I’m amazed at how long it took for the good old “women should stop putting themselves at risk, drinking and dressing provocatively” bullshit to raise its head on a thread like this. I can not believe that anyone STILL thinks that fault would ever lie with the person who had the crime committed against them. If victims are expected to somehow prevent these crimes by dressing differently or changing their behaviour, why the ever living fuck are the attackers not expected to prevent them by NOT FUCKING DOING IT?! Side note: I do know that not all rapes, muggings, attacks in bus stops etc are exclusively committed by men towards women, but a large number are.

OP I hope you’ve managed to find some clarity and you’re able to get away from this absolute cock end. Your DD sounds like a brilliant young lady- be more DD!

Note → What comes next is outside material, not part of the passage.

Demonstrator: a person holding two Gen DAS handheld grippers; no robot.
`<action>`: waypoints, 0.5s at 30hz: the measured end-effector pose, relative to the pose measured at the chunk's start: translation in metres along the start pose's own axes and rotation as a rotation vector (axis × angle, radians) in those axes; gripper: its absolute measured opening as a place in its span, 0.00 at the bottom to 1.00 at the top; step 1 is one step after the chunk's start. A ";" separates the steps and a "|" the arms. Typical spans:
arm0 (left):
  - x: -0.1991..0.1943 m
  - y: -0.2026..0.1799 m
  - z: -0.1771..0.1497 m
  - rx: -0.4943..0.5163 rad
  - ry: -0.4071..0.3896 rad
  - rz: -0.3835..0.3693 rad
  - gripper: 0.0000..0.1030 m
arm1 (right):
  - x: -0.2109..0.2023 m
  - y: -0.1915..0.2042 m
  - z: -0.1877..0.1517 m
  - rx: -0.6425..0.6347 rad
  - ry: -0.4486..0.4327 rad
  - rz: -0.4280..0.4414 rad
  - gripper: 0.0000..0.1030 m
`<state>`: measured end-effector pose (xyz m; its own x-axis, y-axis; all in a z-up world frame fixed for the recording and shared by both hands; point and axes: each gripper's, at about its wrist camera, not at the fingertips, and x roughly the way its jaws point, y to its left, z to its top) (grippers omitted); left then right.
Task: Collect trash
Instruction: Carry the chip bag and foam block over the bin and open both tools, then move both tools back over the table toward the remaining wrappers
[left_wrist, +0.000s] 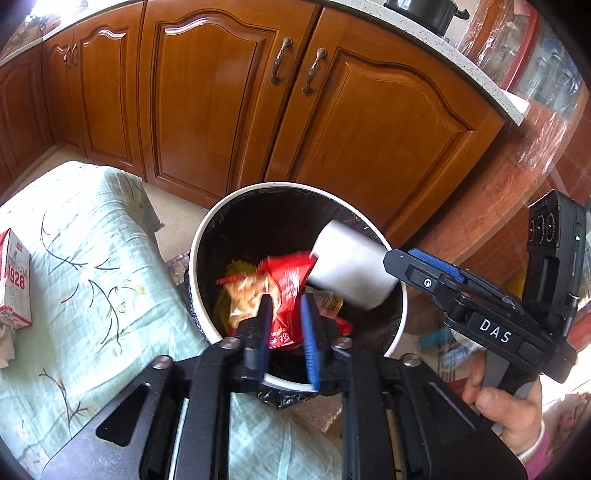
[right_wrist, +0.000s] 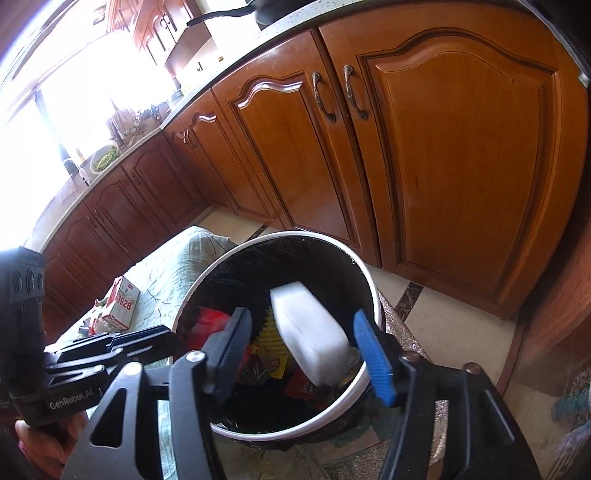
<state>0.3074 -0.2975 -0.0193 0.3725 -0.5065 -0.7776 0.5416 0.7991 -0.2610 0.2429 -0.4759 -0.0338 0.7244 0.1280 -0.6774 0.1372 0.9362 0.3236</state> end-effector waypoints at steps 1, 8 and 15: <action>-0.001 0.000 -0.001 0.001 -0.009 0.005 0.35 | -0.002 -0.001 -0.001 0.004 -0.006 0.001 0.63; -0.019 0.013 -0.021 -0.036 -0.051 -0.003 0.36 | -0.021 -0.001 -0.011 0.060 -0.070 0.039 0.85; -0.049 0.044 -0.057 -0.139 -0.089 0.012 0.41 | -0.034 0.013 -0.025 0.115 -0.110 0.115 0.97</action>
<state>0.2703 -0.2193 -0.0251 0.4475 -0.5181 -0.7289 0.4294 0.8395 -0.3331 0.2028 -0.4598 -0.0233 0.8083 0.1899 -0.5573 0.1209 0.8728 0.4728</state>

Napqueen1234 · 17/04/2019 09:48

I feel for you OP he sounds completely dreadful. Its easy to say just leave him (and that's the advice I would give as he clearly has little respect of love for you given his behaviour) but its so hard when children are involved. I find it worrying that he favours one child over the other too- how sad for your DD. You need someone kind who will treat you as they should

ThumbWitchesAbroad · 17/04/2019 09:49

So sorry that happened to you, and the previous incident.
Your H is an utter bastard and I'm glad your eyes have been truly opened to how little he actually cares for and about you.
I hope that your parents are supportive and you manage to get all the info you need before you leave the house, because you may not find it afterwards.

Don't fall for any sobbing and pleading (although to be fair he doesn't sound the type) - just tell him that his attitudes show very clearly how little he thinks about you and therefore you're leaving him as you deserve better from life, whatever HE might think about it.

Glad your DD sees through him - hope your DS can too.

DishingOutDone · 17/04/2019 09:52

Read all 11 pages getting increasingly worried no word from OP this morning but hopefully she is just getting her things together to set off. Pray this wanker is at work so she can get the kids and go, sort out the house etc later.

Maybe Sosig and Corona can have a nice weekend together where they don't go outside or drink just in case one attacks the other.

LetsDoThisAgain · 17/04/2019 09:52

You should have left him after he blamed you for being raped.

Boysey45 · 17/04/2019 09:54

Just tell him today that your relationship is over and that you are divorcing. Go and make an appointment to see a solicitor today please.Tell your parents and friends that you are splitting up as well and get some support.
Hes a complete pig OP and he wont get any better.